● Work to complete
The data must be transcribed exactly, with no line missing.

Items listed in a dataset
____

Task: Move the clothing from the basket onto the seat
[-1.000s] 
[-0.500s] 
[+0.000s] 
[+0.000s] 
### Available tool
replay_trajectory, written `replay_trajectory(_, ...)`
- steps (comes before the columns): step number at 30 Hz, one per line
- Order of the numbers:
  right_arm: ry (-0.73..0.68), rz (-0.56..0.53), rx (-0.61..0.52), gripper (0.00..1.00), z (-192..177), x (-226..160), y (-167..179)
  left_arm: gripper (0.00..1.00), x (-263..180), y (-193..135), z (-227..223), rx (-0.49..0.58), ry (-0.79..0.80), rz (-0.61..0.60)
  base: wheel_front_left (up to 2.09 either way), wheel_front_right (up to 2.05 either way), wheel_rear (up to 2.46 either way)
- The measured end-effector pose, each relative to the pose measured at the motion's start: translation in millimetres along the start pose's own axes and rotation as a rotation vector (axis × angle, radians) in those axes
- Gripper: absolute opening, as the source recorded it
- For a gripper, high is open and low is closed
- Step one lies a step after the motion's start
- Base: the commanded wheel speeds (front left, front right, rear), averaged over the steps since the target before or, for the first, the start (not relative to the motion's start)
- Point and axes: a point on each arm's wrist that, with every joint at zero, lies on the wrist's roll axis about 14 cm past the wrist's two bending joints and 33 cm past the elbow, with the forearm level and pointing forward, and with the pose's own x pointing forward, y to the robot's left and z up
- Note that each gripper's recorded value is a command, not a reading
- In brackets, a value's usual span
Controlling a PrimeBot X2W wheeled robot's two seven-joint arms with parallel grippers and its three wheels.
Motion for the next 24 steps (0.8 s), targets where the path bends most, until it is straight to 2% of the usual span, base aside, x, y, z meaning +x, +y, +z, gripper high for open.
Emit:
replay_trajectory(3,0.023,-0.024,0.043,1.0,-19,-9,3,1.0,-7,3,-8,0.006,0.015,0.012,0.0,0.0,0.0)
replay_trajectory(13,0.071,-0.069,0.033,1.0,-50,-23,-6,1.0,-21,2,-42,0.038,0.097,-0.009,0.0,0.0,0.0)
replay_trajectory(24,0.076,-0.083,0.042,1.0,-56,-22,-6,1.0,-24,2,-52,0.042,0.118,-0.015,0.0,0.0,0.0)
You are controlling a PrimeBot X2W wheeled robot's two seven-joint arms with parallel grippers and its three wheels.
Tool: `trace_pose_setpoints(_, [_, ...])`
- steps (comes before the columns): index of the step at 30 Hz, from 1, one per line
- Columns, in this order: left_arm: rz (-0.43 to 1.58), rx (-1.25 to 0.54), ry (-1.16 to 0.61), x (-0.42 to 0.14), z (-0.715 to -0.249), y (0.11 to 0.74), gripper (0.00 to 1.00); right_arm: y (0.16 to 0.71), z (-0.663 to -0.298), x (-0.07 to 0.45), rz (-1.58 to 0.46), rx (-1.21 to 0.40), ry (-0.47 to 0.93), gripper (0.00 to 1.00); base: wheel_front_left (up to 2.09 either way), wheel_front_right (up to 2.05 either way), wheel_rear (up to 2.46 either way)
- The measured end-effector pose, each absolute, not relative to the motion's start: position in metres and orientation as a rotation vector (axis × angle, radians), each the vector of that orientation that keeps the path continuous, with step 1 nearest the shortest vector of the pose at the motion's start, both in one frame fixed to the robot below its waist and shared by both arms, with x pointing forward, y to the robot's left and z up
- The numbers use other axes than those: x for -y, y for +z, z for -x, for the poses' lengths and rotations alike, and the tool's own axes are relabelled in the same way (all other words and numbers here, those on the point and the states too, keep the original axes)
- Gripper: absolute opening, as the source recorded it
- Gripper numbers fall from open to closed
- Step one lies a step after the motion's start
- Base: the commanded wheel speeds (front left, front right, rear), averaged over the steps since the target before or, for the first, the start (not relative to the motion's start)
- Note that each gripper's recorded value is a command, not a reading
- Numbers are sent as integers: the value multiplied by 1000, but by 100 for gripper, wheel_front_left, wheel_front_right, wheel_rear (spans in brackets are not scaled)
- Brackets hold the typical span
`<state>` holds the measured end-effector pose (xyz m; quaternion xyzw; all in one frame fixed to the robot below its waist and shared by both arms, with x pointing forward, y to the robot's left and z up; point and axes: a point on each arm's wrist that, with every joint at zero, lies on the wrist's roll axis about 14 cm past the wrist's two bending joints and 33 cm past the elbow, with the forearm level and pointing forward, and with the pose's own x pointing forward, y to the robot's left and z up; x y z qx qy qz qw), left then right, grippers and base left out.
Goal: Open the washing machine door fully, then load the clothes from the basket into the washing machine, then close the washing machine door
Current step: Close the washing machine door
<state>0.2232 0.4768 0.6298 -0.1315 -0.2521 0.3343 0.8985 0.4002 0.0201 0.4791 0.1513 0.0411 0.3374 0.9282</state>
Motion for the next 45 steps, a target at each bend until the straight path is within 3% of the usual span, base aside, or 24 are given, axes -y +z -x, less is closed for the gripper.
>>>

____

● Answer for this exercise
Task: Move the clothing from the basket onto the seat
[-1.000s] 
[-0.500s] 
[+0.000s] 
[+0.000s] 
### Available tool
replay_trajectory, written `replay_trajectory(_, ...)`
- steps (comes before the columns): step number at 30 Hz, one per line
- Order of the numbers:
  right_arm: ry (-0.73..0.68), rz (-0.56..0.53), rx (-0.61..0.52), gripper (0.00..1.00), z (-192..177), x (-226..160), y (-167..179)
  left_arm: gripper (0.00..1.00), x (-263..180), y (-193..135), z (-227..223), rx (-0.49..0.58), ry (-0.79..0.80), rz (-0.61..0.60)
  base: wheel_front_left (up to 2.09 either way), wheel_front_right (up to 2.05 either way), wheel_rear (up to 2.46 either way)
- The measured end-effector pose, each relative to the pose measured at the motion's start: translation in millimetres along the start pose's own axes and rotation as a rotation vector (axis × angle, radians) in those axes
- Gripper: absolute opening, as the source recorded it
- For a gripper, high is open and low is closed
- Step one lies a step after the motion's start
- Base: the commanded wheel speeds (front left, front right, rear), averaged over the steps since the target before or, for the first, the start (not relative to the motion's start)
- Point and axes: a point on each arm's wrist that, with every joint at zero, lies on the wrist's roll axis about 14 cm past the wrist's two bending joints and 33 cm past the elbow, with the forearm level and pointing forward, and with the pose's own x pointing forward, y to the robot's left and z up
- Note that each gripper's recorded value is a command, not a reading
- In brackets, a value's usual span
Controlling a PrimeBot X2W wheeled robot's two seven-joint arms with parallel grippers and its three wheels.
Motion for the next 24 steps (0.8 s), targets where the path bends most, until it is straight to 2% of the usual span, base aside, x, y, z meaning +x, +y, +z, gripper high for open.
Emit:
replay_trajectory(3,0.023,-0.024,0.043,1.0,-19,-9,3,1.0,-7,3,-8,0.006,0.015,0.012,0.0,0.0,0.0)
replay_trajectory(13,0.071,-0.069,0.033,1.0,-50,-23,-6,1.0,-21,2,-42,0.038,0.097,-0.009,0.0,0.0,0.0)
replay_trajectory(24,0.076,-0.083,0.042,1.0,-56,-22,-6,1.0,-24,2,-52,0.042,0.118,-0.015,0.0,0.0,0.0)
You are controlling a PrimeBot X2W wheeled robot's two seven-joint arms with parallel grippers and its three wheels.
Tool: `trace_pose_setpoints(_, [_, ...])`
- steps (comes before the columns): index of the step at 30 Hz, from 1, one per line
- Columns, in this order: left_arm: rz (-0.43 to 1.58), rx (-1.25 to 0.54), ry (-1.16 to 0.61), x (-0.42 to 0.14), z (-0.715 to -0.249), y (0.11 to 0.74), gripper (0.00 to 1.00); right_arm: y (0.16 to 0.71), z (-0.663 to -0.298), x (-0.07 to 0.45), rz (-1.58 to 0.46), rx (-1.21 to 0.40), ry (-0.47 to 0.93), gripper (0.00 to 1.00); base: wheel_front_left (up to 2.09 either way), wheel_front_right (up to 2.05 either way), wheel_rear (up to 2.46 either way)
- The measured end-effector pose, each absolute, not relative to the motion's start: position in metres and orientation as a rotation vector (axis × angle, radians), each the vector of that orientation that keeps the path continuous, with step 1 nearest the shortest vector of the pose at the motion's start, both in one frame fixed to the robot below its waist and shared by both arms, with x pointing forward, y to the robot's left and z up
- The numbers use other axes than those: x for -y, y for +z, z for -x, for the poses' lengths and rotations alike, and the tool's own axes are relabelled in the same way (all other words and numbers here, those on the point and the states too, keep the original axes)
- Gripper: absolute opening, as the source recorded it
- Gripper numbers fall from open to closed
- Step one lies a step after the motion's start
- Base: the commanded wheel speeds (front left, front right, rear), averaged over the steps since the target before or, for the first, the start (not relative to the motion's start)
- Note that each gripper's recorded value is a command, not a reading
- Numbers are sent as integers: the value multiplied by 1000, but by 100 for gripper, wheel_front_left, wheel_front_right, wheel_rear (spans in brackets are not scaled)
- Brackets hold the typical span
`<state>` holds the measured end-effector pose (xyz m; quaternion xyzw; all in one frame fixed to the robot below its waist and shared by both arms, with x pointing forward, y to the robot's left and z up; point and axes: a point on each arm's wrist that, with every joint at zero, lies on the wrist's roll axis about 14 cm past the wrist's two bending joints and 33 cm past the elbow, with the forearm level and pointing forward, and with the pose's own x pointing forward, y to the robot's left and z up; x y z qx qy qz qw), left then right, grippers and base left out.
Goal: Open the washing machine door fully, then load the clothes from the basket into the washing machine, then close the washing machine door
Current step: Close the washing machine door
<state>0.2232 0.4768 0.6298 -0.1315 -0.2521 0.3343 0.8985 0.4002 0.0201 0.4791 0.1513 0.0411 0.3374 0.9282</state>
Motion for the next 45 steps, a target at each bend until the straight path is within 3% of the usual span, base aside, or 24 are given, axes -y +z -x, less is closed for the gripper.
>>>

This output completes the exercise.